PROBLEM REQUIREMENTS → Would you please copy the part of the material below that opens with the line containing "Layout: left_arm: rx" and closes with the line containing "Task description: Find"? Copy it exactly, and only it.

=== Section Start ===

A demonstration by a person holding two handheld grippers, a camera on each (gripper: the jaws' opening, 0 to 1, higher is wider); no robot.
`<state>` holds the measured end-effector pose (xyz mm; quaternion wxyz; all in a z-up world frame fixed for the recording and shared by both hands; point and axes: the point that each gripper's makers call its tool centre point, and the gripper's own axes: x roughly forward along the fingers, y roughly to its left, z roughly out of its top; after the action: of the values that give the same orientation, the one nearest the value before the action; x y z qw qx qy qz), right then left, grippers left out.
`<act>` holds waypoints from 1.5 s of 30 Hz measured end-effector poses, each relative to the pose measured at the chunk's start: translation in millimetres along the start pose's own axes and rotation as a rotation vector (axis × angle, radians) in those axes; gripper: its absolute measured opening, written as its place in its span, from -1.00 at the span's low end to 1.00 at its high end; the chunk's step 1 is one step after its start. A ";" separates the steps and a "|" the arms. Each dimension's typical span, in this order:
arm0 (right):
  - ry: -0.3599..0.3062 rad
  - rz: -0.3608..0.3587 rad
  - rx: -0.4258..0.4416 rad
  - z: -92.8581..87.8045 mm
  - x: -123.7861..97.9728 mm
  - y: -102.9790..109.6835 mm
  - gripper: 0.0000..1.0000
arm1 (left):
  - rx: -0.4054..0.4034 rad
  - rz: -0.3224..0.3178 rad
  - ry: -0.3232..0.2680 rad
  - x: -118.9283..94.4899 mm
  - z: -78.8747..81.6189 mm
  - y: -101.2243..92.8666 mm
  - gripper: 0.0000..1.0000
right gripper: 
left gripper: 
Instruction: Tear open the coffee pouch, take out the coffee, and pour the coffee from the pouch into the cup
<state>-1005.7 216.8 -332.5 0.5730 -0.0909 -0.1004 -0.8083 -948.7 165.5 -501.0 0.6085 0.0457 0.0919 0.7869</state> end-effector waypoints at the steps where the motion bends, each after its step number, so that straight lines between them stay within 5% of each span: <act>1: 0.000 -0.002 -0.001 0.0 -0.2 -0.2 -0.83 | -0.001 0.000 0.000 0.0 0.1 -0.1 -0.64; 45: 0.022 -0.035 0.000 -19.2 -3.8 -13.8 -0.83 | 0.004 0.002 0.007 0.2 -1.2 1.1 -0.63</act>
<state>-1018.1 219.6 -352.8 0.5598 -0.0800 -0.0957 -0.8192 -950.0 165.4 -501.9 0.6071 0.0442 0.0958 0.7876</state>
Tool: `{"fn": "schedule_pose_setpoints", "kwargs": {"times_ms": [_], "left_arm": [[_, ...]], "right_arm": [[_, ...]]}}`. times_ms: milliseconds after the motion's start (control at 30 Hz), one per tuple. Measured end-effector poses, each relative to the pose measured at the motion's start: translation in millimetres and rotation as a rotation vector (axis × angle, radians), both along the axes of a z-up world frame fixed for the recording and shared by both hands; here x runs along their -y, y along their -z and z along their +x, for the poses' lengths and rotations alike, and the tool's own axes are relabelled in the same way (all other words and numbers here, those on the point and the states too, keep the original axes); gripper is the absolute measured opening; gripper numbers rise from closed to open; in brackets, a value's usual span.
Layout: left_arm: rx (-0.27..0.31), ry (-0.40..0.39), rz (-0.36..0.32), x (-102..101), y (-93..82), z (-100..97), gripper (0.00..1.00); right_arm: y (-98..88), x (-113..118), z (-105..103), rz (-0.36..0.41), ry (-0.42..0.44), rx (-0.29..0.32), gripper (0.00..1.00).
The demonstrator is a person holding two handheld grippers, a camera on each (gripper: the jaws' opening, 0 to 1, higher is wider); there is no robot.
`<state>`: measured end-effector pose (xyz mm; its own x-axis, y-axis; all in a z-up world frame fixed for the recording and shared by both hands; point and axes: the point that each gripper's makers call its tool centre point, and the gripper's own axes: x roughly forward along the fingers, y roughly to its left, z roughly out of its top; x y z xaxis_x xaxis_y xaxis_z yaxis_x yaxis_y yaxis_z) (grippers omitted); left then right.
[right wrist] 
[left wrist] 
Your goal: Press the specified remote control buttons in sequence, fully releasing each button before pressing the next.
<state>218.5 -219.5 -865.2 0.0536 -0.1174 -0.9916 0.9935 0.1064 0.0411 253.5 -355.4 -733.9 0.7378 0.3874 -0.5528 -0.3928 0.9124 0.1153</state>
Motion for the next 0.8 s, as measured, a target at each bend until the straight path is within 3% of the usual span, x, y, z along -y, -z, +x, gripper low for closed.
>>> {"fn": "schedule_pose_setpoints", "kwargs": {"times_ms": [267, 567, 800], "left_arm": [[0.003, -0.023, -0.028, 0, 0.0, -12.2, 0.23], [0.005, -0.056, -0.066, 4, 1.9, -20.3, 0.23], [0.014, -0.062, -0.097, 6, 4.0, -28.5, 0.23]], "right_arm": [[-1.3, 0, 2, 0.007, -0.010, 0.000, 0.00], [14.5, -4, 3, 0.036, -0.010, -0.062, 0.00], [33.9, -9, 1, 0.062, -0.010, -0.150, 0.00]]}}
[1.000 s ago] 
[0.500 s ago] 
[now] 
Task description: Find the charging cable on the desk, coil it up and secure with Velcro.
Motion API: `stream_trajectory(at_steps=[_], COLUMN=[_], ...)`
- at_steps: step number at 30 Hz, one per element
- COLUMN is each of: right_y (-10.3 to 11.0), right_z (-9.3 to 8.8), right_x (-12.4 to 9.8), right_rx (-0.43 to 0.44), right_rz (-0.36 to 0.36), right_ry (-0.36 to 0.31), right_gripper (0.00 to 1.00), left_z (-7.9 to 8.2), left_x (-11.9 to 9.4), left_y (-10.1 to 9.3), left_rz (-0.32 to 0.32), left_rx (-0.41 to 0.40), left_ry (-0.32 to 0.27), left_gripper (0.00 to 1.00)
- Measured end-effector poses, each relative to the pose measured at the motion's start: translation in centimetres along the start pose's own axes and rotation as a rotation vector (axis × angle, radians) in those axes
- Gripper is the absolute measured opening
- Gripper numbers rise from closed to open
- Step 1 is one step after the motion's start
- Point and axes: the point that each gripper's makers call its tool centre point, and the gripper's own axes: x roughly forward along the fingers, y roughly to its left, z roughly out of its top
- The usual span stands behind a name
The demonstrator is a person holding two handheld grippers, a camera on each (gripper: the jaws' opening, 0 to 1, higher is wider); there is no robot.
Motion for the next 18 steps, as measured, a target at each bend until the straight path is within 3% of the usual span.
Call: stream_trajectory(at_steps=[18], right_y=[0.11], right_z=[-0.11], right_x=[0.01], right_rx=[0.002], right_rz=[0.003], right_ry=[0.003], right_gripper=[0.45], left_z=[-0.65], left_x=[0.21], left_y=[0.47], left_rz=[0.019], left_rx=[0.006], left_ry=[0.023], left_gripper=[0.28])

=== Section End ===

EXERCISE OUTPUT →
Layout: left_arm: rx (-0.27..0.31), ry (-0.40..0.39), rz (-0.36..0.32), x (-102..101), y (-93..82), z (-100..97), gripper (0.00..1.00); right_arm: y (-98..88), x (-113..118), z (-105..103), rz (-0.36..0.41), ry (-0.42..0.44), rx (-0.29..0.32), gripper (0.00..1.00).
The demonstrator is a person holding two handheld grippers, a camera on each (gripper: the jaws' opening, 0 to 1, higher is wider); there is no robot.
`<state>`: measured end-effector pose (xyz mm; its own x-axis, y-axis; all in a z-up world frame fixed for the recording and shared by both hands; point and axes: the point that each gripper's makers call its tool centre point, and the gripper's own axes: x roughly forward along the fingers, y roughly to its left, z roughly out of its top; x y z xaxis_x xaxis_y xaxis_z yaxis_x yaxis_y yaxis_z) (grippers omitted); left then right.
[right wrist] 
[left wrist] 
Your goal: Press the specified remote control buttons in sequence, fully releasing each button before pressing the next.
<state>218.5 -219.5 -865.2 0.0536 -0.1174 -0.9916 0.9935 0.1064 0.0411 253.5 -355.4 -733.9 0.7378 0.3874 -0.5528 -0.3928 0.9124 0.1153</state>
Motion for the next 0.8 s, as measured, a target at each bend until the straight path is within 3% of the usual span, x, y, z along -y, -z, +x, gripper low for closed.
>>> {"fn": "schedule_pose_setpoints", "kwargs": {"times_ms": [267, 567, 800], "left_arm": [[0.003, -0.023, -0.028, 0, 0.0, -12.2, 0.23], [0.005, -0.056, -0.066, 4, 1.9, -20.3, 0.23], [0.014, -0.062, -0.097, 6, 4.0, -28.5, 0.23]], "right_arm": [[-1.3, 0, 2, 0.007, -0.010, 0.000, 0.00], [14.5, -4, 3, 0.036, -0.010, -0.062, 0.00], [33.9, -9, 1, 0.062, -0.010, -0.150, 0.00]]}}
[1.000 s ago] 
[0.500 s ago] 
[now] 
Task description: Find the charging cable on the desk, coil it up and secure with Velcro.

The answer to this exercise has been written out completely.